The story is about an addition to Andrew Breitbart's massive media empire(tm) called Big Peace which is supposed to revolutionize our view of national security. Now, right off, I was suspicious that this was unamerican because, really, what American wants Big Peace (which I assume is a lot of peace)? And certain quotes from the article, that are in no way taken out of context and selected in no way to embarrass the author, I found further troubling claims.
To wit:
Most every problem in the world could somehow be traced back to the U.S.

My goodness, I thought, can Breitbart's site and its author, a Mr. Mike Flynn, blame America for every problem in the world?

And what about their view of St. Ronald Reagan? Describing the 1980s, he writes that people,
were openly worried about a “warmongering” US President who didn’t understand complex foreign policy and might just start a war for kicks.

Apparently, Mike Flynn believes that Reagan was not really popular. He writes,
it is impossible to appreciate the level of hatred and animosity that was directed at the 40th President during those years.

[I]t couldn’t be that the public agreed with Reagan; rather, they were “duped” by his rhetorical skills.

Does Flynn border on libel of America's Most Beloved President(tm)? Finally, he concludes that our new threat is from Islamic Fundamentalism, but it's not as bad as some previous threats.
To be sure, in some respects, the threat isn’t quite as existential as that of the Cold War.

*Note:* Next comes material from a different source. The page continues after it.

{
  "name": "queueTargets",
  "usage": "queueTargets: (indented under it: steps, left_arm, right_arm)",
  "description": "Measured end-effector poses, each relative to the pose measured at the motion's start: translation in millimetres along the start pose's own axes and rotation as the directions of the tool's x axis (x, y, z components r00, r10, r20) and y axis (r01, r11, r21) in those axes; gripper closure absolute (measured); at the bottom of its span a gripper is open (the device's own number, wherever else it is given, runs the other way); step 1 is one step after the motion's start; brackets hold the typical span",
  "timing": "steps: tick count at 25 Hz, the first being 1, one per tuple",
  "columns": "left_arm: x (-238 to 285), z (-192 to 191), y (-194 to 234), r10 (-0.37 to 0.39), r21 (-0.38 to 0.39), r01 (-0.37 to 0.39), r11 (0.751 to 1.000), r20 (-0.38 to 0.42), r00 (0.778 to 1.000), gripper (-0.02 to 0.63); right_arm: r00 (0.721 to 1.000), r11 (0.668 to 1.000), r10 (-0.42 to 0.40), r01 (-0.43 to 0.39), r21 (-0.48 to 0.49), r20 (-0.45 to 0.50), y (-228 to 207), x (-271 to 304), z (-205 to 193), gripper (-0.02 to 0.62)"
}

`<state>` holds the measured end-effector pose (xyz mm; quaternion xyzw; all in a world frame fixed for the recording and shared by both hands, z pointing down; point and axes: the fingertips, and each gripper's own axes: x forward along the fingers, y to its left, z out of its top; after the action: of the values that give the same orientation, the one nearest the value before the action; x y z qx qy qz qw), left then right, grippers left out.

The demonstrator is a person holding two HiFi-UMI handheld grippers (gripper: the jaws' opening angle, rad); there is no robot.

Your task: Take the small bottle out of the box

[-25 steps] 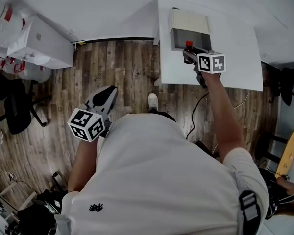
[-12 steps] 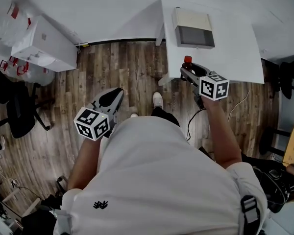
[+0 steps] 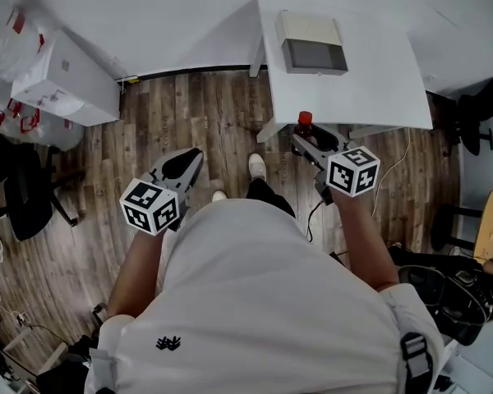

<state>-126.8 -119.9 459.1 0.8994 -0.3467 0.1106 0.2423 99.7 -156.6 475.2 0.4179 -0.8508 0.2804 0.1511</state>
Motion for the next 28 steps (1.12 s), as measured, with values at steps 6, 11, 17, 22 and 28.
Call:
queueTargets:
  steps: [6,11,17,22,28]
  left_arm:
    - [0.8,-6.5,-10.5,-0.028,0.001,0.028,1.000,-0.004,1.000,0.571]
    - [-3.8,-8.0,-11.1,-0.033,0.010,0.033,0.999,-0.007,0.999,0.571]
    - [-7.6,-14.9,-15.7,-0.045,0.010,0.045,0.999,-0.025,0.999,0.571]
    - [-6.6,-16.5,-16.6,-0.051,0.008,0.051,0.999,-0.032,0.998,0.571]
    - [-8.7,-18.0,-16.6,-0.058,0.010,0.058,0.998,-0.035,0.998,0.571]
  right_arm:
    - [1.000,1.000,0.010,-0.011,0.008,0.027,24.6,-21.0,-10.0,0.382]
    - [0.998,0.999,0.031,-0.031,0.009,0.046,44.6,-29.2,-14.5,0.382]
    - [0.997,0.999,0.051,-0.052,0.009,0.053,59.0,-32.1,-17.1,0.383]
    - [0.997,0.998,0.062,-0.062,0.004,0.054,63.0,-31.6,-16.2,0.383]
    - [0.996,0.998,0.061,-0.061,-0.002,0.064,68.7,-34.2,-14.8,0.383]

Thousands of nuclear warheads aimed at every city in America is an order of magnitude different than an Iran, no matter how bat-shit crazy, with a handful of nukes. But, in other respects, it is far more challenging. Because, not only do we allow this fundamentalism to thrive in the West, we make excuses for it.

At this point, Flynn clearly has gone beyond the pale in besmirching the blessed memory of St. Joseph McCarthy who proved the existence of communists in the US State Department, Hollywood, academia, and the American media. The American Left did not just make excuses for Communism, but actively worked to undermine America. I worry that Flynn and Breitbart's Big Peace might just have lost touch with reality.